Hypothesis Testing and the Neyman-Pearson Lemma

\[ \newcommand{\cB}{\mathcal{B}} \newcommand{\cF}{\mathcal{F}} \newcommand{\cN}{\mathcal{N}} \newcommand{\cP}{\mathcal{P}} \newcommand{\cX}{\mathcal{X}} \newcommand{\EE}{\mathbb{E}} \newcommand{\PP}{\mathbb{P}} \newcommand{\RR}{\mathbb{R}} \newcommand{\ZZ}{\mathbb{Z}} \newcommand{\td}{\,\textrm{d}} \newcommand{\simiid}{\stackrel{\textrm{i.i.d.}}{\sim}} \newcommand{\simind}{\stackrel{\textrm{ind.}}{\sim}} \newcommand{\eqas}{\stackrel{\textrm{a.s.}}{=}} \newcommand{\eqPas}{\stackrel{\cP\textrm{-a.s.}}{=}} \newcommand{\eqmuas}{\stackrel{\mu\textrm{-a.s.}}{=}} \newcommand{\eqD}{\stackrel{D}{=}} \newcommand{\indep}{\perp\!\!\!\!\perp} \DeclareMathOperator*{\minz}{minimize\;} \DeclareMathOperator*{\maxz}{minimize\;} \DeclareMathOperator*{\argmin}{argmin\;} \DeclareMathOperator*{\argmax}{argmax\;} \newcommand{\Var}{\textnormal{Var}} \newcommand{\Cov}{\textnormal{Cov}} \newcommand{\Corr}{\textnormal{Corr}} \]

1 Hypothesis Testing

Assume we have a larger model \(\cP = \{P_\theta: \theta \in \Theta\}\) (which, as usual, may be “nonparametric” if \(\theta\) is an infinite-dimensional object like a density), and two competing hypotheses about where \(\theta\) lies:

Null hypothesis: \(H_0: \theta \in \Theta_0\)
Alternative hypothesis: \(H_1: \theta \in \Theta_1\)

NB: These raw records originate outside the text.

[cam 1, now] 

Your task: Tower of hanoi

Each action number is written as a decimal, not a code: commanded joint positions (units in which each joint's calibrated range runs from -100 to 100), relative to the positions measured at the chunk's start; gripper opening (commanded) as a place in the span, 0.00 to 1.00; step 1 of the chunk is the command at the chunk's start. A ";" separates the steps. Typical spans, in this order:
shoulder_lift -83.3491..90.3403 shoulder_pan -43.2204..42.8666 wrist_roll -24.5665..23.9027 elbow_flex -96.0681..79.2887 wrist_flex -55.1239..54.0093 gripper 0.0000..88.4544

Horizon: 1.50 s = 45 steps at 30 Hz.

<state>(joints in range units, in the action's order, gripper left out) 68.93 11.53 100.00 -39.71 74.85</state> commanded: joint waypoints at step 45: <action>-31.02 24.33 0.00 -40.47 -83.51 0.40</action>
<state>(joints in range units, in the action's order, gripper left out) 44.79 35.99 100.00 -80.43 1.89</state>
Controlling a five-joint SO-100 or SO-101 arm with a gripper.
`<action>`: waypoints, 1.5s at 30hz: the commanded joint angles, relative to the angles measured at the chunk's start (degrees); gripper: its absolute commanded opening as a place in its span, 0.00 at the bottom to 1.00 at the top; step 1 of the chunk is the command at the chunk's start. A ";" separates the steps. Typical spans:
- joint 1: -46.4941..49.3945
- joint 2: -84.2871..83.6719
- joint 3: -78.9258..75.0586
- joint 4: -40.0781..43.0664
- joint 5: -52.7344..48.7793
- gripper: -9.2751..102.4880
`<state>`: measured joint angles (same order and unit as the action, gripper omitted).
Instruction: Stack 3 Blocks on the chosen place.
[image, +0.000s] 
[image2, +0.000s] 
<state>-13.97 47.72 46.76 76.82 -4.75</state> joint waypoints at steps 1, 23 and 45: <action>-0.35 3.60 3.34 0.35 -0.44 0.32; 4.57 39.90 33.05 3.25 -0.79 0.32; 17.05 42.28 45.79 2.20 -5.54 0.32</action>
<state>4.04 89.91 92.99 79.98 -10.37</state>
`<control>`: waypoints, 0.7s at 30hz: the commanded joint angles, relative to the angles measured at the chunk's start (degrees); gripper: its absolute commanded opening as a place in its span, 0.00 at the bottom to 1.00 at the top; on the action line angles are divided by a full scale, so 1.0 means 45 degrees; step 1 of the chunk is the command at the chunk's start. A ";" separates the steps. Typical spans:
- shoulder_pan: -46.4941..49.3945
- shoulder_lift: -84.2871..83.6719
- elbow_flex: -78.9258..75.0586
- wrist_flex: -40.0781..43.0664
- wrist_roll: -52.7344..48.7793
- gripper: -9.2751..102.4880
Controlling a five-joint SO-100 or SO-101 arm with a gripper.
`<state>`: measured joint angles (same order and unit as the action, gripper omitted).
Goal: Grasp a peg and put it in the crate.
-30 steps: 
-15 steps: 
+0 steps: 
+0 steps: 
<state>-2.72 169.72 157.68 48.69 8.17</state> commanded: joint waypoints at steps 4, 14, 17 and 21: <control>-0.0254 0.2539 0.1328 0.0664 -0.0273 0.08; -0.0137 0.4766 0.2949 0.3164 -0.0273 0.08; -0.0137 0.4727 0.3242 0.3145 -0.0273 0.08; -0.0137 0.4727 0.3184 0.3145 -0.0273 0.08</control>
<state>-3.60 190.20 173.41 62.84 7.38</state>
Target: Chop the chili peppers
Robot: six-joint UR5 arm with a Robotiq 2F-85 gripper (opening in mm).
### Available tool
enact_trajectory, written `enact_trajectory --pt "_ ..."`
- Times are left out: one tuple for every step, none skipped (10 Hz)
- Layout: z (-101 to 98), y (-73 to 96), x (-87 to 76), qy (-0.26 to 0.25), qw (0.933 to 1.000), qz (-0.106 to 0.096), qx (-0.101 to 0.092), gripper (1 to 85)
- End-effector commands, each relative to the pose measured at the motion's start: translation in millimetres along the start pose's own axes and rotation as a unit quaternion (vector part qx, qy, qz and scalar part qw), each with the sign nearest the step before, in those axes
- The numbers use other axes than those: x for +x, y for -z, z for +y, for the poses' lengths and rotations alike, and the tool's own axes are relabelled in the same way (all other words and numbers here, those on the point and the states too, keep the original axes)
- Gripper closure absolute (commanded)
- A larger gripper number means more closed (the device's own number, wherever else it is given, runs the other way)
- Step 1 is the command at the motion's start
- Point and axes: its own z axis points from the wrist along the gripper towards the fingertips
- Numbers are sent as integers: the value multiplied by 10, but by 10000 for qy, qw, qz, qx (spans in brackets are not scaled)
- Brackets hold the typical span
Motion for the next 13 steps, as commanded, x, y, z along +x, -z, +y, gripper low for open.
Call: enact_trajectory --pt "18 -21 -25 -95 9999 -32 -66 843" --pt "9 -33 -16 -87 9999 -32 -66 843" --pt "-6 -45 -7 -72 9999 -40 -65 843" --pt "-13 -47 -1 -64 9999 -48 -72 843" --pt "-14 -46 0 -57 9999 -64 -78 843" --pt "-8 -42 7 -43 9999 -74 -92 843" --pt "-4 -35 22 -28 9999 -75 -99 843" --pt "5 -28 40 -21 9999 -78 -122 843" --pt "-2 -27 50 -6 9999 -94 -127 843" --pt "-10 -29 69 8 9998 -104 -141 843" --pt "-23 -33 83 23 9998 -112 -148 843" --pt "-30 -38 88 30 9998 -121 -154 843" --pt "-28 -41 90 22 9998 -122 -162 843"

These hypotheses should be disjoint, meaning \(\Theta_0 \cap \Theta_1 = \emptyset\), and exhaustive, meaning \(\Theta_0 \cup \Theta_1 = \Theta\). Sometimes \(\Theta_0\) is specified and \(\Theta_1\) is left unspecified; in that case you can assume \(\Theta_1 = \Theta \setminus \Theta_0\).

A few examples to have in mind:

Example 1 (Gaussian summary statistic, a.k.a. \(Z\)-test): We observe \(Z \sim N(\theta,1)\) (which is commonly a summary statistic \(Z(X)\) from a large data set) and we want to draw an inference about \(\theta\). Two common hypothesis testing settings are the one-sided hypotheses \(H_0:\; \theta \leq \theta_0\) vs \(H_1:\; \theta > \theta_0\) and the two-sided hypotheses \(H_0:\; \theta = \theta_0\) vs \(H_1:\; \theta \neq \theta_0\).

Example 2 (Two-sample nonparametric testing): We observe two samples, \(X_1,\ldots,X_n \simiid P\) and \(Y_1,\ldots,Y_m \simiid Q\), independently of each other. Without making any further assumptions about \(P\) and \(Q\), we want to test the nonparametric hypotheses \(H_0:\; P = Q\) vs \(H_1:\; P \neq Q\).

A hypothesis is called simple if it fully specifies the data distribution, and composite otherwise. In the examples above, the point null hypothesis \(H_0:\; \theta = \theta_0\) is a simple hypothesis, and the other five are composite.

We’d like to use the data \(X\sim P_\theta\) to determine which of \(H_0\) or \(H_1\) is true, but if a statistician has been called in then this is usually not possible through pure deductive reasoning. For example, if the distributions \(P_\theta\) all have the same support, then any data set \(X\) we see is logically consistent with any value of \(\theta\) in the parameter space.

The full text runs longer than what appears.